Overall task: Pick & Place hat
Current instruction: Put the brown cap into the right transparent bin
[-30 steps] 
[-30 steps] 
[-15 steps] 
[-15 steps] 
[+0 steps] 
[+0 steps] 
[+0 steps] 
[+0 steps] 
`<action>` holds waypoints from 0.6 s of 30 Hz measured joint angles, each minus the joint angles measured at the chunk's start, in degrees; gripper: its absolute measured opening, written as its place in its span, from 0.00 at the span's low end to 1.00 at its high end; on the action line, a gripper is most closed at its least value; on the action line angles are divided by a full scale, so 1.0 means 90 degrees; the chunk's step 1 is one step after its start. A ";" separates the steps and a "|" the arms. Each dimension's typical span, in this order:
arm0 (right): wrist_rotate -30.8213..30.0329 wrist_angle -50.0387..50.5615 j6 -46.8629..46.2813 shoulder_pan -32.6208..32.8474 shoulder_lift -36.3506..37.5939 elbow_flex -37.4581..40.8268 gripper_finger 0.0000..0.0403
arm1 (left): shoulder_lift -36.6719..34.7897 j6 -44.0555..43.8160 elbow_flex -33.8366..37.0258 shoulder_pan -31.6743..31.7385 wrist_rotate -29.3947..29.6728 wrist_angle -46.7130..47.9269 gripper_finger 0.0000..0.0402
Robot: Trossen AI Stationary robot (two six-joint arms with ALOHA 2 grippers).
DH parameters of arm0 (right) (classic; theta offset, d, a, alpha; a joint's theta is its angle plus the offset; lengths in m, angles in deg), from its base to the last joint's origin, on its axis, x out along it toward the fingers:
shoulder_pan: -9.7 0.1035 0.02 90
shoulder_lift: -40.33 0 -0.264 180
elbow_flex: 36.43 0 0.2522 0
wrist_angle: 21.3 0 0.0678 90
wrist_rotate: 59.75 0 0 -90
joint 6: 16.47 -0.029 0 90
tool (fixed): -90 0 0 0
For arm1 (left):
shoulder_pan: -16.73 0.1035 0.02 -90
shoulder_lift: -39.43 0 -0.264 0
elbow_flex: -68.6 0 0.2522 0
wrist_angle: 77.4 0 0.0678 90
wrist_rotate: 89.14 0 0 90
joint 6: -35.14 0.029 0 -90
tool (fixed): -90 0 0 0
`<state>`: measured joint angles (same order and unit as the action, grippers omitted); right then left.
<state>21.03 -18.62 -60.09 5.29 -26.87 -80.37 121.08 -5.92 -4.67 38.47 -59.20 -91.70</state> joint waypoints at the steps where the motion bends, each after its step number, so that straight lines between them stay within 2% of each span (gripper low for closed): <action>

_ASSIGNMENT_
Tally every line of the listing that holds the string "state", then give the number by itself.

_RESPONSE AREA_
2